## TASK GOAL
The lines needed are those from the start of the records through the line holding "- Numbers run", each copied exactly.
______________________________
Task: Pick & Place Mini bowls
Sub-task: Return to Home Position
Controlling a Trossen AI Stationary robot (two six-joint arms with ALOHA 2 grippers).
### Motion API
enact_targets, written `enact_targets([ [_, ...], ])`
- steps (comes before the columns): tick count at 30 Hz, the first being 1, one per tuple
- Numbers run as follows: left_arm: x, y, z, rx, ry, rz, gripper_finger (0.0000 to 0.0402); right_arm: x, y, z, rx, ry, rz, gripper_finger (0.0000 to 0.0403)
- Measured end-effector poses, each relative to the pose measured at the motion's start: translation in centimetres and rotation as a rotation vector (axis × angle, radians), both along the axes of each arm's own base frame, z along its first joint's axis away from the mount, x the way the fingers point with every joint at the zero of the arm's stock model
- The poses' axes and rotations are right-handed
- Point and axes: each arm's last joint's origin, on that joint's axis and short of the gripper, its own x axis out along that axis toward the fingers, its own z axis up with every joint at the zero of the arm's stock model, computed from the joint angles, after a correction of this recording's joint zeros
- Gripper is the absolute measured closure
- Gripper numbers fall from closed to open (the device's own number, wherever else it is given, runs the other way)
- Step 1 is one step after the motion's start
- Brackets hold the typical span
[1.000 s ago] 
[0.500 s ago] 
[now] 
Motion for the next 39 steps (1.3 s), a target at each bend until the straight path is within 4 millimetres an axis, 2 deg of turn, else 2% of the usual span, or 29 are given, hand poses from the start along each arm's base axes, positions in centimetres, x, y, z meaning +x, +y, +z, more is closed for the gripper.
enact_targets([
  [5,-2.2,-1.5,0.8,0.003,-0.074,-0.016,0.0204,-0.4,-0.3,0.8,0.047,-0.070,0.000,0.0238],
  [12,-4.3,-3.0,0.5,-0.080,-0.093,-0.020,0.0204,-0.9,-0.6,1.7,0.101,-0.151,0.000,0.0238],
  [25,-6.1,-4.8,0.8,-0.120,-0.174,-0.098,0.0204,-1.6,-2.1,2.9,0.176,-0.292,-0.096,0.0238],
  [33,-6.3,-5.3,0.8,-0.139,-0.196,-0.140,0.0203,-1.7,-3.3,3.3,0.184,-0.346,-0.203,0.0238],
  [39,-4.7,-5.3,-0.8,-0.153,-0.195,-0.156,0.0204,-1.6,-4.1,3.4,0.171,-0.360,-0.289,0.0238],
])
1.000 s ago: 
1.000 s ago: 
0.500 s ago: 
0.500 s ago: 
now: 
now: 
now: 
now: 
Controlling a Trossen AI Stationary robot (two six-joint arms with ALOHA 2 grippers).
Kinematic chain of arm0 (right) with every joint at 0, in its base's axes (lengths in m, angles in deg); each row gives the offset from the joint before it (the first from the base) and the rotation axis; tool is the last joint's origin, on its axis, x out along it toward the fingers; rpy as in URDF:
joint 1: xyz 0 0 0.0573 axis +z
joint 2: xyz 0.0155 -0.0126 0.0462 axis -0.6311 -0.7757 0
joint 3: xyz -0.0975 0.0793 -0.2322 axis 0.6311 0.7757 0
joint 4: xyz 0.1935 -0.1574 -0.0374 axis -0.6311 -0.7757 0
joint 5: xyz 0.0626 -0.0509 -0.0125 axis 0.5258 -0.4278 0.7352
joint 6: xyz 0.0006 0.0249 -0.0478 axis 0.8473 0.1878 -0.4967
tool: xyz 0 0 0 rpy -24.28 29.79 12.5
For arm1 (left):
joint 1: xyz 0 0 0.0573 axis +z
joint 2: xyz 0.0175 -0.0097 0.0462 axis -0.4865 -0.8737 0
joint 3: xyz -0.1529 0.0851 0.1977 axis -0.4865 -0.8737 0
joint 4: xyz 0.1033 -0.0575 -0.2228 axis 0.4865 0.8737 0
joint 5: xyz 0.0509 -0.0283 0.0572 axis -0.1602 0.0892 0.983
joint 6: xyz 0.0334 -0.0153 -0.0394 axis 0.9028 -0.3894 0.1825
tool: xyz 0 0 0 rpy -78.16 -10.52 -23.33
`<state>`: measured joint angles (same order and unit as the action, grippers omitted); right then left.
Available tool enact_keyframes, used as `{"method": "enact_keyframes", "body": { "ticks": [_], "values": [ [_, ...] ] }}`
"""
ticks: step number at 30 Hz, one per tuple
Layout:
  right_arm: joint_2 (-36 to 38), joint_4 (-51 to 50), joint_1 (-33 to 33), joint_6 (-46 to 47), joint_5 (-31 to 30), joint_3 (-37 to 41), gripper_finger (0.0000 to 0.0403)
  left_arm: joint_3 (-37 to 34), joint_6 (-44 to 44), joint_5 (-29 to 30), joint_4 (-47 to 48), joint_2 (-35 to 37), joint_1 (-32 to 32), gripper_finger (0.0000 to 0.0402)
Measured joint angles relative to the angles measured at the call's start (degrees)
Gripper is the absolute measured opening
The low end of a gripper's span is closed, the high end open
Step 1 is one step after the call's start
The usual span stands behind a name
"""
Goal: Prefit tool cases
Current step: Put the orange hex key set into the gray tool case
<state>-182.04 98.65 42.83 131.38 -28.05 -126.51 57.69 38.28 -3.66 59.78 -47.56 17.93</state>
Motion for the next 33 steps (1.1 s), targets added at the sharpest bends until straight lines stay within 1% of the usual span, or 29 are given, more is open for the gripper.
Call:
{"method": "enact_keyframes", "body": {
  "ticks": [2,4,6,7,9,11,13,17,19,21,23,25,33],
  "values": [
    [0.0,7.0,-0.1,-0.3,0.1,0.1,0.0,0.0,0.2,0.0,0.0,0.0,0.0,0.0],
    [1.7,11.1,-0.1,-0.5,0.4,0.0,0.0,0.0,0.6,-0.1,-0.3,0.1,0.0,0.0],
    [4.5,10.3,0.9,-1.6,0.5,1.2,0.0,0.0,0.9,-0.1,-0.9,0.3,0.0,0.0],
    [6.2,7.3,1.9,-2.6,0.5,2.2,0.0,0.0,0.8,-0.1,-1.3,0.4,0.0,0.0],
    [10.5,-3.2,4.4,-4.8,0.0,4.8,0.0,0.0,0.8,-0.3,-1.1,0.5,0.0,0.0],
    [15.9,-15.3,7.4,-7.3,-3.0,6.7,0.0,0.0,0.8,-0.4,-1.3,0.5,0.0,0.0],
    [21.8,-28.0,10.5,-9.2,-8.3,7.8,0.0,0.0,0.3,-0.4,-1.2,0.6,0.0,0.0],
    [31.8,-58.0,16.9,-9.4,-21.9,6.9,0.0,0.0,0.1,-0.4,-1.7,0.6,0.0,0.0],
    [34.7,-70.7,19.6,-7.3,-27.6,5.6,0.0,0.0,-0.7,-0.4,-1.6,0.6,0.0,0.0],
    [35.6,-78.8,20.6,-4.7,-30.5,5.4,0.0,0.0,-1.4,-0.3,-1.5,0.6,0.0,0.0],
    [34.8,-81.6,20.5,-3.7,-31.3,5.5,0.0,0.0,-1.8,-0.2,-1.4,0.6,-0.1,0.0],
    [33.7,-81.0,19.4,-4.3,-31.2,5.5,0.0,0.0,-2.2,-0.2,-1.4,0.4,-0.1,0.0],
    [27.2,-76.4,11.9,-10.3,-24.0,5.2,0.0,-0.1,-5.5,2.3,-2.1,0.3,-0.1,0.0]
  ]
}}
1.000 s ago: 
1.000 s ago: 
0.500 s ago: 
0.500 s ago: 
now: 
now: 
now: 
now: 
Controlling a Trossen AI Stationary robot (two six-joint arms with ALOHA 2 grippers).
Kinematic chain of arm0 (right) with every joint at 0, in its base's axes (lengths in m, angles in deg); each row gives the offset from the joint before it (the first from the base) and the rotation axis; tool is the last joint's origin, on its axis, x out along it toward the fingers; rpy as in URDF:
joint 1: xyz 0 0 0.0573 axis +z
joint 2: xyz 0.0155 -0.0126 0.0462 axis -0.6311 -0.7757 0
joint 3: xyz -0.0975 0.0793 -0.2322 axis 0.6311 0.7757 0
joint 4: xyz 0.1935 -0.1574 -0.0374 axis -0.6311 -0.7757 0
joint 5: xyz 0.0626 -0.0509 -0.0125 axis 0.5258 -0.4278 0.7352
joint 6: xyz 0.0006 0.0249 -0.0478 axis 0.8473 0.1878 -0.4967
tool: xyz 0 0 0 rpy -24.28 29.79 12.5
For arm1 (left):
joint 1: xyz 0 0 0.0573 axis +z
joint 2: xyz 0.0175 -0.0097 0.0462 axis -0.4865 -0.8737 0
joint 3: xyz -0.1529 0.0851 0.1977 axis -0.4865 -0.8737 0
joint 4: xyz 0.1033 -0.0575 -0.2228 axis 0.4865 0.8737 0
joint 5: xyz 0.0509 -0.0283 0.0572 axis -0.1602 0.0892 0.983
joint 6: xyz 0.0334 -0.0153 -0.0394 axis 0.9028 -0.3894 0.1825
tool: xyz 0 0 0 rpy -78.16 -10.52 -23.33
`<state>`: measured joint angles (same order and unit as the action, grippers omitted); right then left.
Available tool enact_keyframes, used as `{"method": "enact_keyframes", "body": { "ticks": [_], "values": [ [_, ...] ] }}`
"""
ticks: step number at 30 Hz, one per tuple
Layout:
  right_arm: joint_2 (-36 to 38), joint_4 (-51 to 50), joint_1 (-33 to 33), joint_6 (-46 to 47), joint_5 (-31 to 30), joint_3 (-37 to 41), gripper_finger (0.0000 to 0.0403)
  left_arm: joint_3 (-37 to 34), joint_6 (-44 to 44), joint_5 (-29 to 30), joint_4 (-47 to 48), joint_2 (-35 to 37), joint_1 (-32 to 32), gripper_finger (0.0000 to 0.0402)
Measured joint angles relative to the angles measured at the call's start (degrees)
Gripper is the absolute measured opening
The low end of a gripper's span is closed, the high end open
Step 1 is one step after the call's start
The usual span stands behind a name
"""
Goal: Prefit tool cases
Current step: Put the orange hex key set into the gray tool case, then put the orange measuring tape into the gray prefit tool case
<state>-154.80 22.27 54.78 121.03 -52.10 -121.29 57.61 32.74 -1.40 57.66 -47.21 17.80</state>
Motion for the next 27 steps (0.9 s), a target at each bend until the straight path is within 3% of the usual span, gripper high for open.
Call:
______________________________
## THE ANSWER
Task: Pick & Place Mini bowls
Sub-task: Return to Home Position
Controlling a Trossen AI Stationary robot (two six-joint arms with ALOHA 2 grippers).
### Motion API
enact_targets, written `enact_targets([ [_, ...], ])`
- steps (comes before the columns): tick count at 30 Hz, the first being 1, one per tuple
- Numbers run as follows: left_arm: x, y, z, rx, ry, rz, gripper_finger (0.0000 to 0.0402); right_arm: x, y, z, rx, ry, rz, gripper_finger (0.0000 to 0.0403)

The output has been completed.